To do
Would you extract the whole listing below and retype it exactly?

Dataset extract
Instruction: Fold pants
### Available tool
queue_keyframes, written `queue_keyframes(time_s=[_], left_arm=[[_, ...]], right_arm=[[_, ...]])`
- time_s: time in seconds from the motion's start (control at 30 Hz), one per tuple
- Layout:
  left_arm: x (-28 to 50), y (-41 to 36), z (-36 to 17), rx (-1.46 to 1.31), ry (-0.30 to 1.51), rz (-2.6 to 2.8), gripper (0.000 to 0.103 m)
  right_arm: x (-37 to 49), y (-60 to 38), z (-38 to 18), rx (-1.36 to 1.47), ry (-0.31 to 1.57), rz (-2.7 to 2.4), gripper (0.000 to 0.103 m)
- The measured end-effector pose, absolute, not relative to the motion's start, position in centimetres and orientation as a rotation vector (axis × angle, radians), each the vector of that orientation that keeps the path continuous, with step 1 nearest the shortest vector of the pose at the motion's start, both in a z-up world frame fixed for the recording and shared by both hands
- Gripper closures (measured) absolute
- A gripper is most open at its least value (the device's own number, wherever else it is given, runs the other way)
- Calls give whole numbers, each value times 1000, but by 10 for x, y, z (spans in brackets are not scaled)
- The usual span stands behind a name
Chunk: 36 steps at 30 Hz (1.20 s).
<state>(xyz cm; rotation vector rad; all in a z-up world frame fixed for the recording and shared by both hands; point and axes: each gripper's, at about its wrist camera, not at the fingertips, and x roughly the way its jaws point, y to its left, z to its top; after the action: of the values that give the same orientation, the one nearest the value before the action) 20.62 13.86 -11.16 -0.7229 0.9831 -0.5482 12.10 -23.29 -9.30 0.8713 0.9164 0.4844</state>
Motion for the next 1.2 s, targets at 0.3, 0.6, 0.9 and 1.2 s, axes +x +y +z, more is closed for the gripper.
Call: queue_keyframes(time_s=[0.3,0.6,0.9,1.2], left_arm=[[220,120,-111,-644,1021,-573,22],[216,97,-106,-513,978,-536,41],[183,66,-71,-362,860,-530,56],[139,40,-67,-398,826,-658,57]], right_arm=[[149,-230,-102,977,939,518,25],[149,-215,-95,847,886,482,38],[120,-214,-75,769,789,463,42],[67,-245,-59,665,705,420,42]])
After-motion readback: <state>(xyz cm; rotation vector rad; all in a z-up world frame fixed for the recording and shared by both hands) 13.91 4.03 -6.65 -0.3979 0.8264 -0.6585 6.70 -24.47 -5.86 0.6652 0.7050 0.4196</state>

Response to the exercise
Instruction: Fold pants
### Available tool
queue_keyframes, written `queue_keyframes(time_s=[_], left_arm=[[_, ...]], right_arm=[[_, ...]])`
- time_s: time in seconds from the motion's start (control at 30 Hz), one per tuple
- Layout:
  left_arm: x (-28 to 50), y (-41 to 36), z (-36 to 17), rx (-1.46 to 1.31), ry (-0.30 to 1.51), rz (-2.6 to 2.8), gripper (0.000 to 0.103 m)
  right_arm: x (-37 to 49), y (-60 to 38), z (-38 to 18), rx (-1.36 to 1.47), ry (-0.31 to 1.57), rz (-2.7 to 2.4), gripper (0.000 to 0.103 m)
- The measured end-effector pose, absolute, not relative to the motion's start, position in centimetres and orientation as a rotation vector (axis × angle, radians), each the vector of that orientation that keeps the path continuous, with step 1 nearest the shortest vector of the pose at the motion's start, both in a z-up world frame fixed for the recording and shared by both hands
- Gripper closures (measured) absolute
- A gripper is most open at its least value (the device's own number, wherever else it is given, runs the other way)
- Calls give whole numbers, each value times 1000, but by 10 for x, y, z (spans in brackets are not scaled)
- The usual span stands behind a name
Chunk: 36 steps at 30 Hz (1.20 s).
<state>(xyz cm; rotation vector rad; all in a z-up world frame fixed for the recording and shared by both hands; point and axes: each gripper's, at about its wrist camera, not at the fingertips, and x roughly the way its jaws point, y to its left, z to its top; after the action: of the values that give the same orientation, the one nearest the value before the action) 20.62 13.86 -11.16 -0.7229 0.9831 -0.5482 12.10 -23.29 -9.30 0.8713 0.9164 0.4844</state>
Motion for the next 1.2 s, targets at 0.3, 0.6, 0.9 and 1.2 s, axes +x +y +z, more is closed for the gripper.
Call: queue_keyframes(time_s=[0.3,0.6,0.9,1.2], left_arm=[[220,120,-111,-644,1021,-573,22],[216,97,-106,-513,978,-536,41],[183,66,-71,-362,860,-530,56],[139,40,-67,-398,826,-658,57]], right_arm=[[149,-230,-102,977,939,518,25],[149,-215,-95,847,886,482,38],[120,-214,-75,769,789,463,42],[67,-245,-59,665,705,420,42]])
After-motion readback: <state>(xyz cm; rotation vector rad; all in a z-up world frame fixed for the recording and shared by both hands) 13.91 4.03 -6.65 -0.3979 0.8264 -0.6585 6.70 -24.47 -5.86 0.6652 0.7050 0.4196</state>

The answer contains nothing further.